▶ ASSIGNED TASK
Without including any pictures, reproduce all the lines below word for word.

▶ DATA SECTION
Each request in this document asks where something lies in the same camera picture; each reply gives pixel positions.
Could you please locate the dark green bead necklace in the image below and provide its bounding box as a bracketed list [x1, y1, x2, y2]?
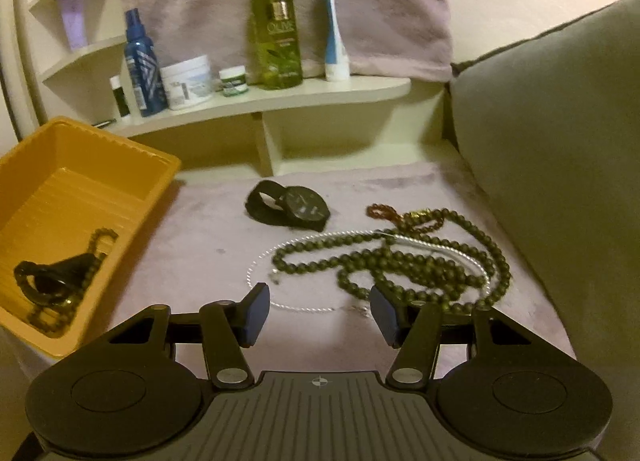
[271, 208, 513, 316]

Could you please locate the white pearl necklace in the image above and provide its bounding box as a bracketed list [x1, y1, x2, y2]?
[245, 228, 494, 316]

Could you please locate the amber bead bracelet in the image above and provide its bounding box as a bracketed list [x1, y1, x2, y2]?
[365, 202, 404, 228]

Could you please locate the black watch round face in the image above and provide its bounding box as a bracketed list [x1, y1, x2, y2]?
[245, 180, 331, 231]

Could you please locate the brown bead bracelet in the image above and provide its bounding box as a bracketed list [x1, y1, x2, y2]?
[27, 226, 120, 340]

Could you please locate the orange plastic tray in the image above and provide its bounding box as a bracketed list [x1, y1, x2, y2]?
[1, 117, 181, 358]

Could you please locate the silver face black watch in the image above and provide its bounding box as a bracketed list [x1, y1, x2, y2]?
[13, 253, 102, 311]

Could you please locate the mauve fleece table cloth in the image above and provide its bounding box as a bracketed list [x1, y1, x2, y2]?
[29, 161, 580, 377]

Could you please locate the dark pen with white tip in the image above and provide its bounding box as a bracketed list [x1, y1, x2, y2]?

▶ TASK RESPONSE
Each request in this document asks where something lies in the same camera picture; each reply gives pixel positions.
Could you please locate the dark green bead necklace in the image below and provide its bounding box as a bracketed list [x1, y1, x2, y2]?
[271, 208, 513, 316]

Could you please locate the white pearl necklace in the image above and provide its bounding box as a bracketed list [x1, y1, x2, y2]?
[245, 228, 494, 316]

Could you please locate the amber bead bracelet in the image above and provide its bounding box as a bracketed list [x1, y1, x2, y2]?
[365, 202, 404, 228]

Could you please locate the black watch round face in the image above and provide its bounding box as a bracketed list [x1, y1, x2, y2]?
[245, 180, 331, 231]

Could you please locate the brown bead bracelet in the image above and provide its bounding box as a bracketed list [x1, y1, x2, y2]?
[27, 226, 120, 340]

Could you please locate the orange plastic tray in the image above and provide its bounding box as a bracketed list [x1, y1, x2, y2]?
[1, 117, 181, 358]

Could you please locate the silver face black watch in the image above and provide its bounding box as a bracketed list [x1, y1, x2, y2]?
[13, 253, 102, 311]

Could you please locate the mauve fleece table cloth in the image above and provide its bounding box as a bracketed list [x1, y1, x2, y2]?
[29, 161, 580, 377]

Could you please locate the dark pen with white tip in the image above and provide its bounding box as a bracketed list [x1, y1, x2, y2]?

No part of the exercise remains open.